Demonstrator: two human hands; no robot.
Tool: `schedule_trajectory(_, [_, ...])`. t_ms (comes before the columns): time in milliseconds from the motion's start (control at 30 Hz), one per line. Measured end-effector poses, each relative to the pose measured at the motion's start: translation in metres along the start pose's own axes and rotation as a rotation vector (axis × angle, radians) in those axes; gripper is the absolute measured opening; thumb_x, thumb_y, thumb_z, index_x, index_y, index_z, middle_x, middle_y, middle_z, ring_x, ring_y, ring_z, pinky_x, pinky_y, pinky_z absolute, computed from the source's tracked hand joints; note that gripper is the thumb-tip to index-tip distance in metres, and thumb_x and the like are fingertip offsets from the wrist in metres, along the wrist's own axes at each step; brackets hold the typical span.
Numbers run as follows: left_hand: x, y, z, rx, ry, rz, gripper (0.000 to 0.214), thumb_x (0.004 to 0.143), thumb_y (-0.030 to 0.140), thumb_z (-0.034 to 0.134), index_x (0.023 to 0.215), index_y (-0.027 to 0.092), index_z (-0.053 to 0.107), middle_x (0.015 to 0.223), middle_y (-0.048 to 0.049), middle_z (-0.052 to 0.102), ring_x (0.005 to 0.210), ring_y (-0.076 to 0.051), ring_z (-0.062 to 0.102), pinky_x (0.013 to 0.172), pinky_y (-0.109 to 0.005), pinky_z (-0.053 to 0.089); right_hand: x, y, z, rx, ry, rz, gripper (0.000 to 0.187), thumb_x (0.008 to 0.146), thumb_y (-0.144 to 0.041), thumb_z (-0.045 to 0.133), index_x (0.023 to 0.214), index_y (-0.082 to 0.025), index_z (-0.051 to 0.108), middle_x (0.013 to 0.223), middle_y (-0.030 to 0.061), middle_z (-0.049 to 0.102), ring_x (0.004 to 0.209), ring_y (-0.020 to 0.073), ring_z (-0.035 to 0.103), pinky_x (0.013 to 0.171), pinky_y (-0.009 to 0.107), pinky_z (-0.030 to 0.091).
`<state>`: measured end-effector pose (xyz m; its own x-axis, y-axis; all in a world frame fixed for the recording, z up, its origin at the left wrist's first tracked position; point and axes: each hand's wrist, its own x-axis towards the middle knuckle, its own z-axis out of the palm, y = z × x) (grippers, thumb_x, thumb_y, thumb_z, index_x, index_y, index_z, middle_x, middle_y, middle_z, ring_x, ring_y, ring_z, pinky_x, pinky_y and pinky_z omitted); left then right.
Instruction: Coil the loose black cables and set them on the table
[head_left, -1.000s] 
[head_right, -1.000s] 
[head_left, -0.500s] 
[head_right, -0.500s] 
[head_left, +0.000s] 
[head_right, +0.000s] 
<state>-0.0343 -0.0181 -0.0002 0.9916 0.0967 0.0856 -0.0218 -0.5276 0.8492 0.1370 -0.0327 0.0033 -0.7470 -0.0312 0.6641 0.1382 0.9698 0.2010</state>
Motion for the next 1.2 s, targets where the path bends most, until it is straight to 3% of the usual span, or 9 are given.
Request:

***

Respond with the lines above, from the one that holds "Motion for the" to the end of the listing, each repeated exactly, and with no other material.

Motion for the next 1.2 s, targets where the path bends most, until it is straight to 3% of the usual span, or 9 are given.
Request:

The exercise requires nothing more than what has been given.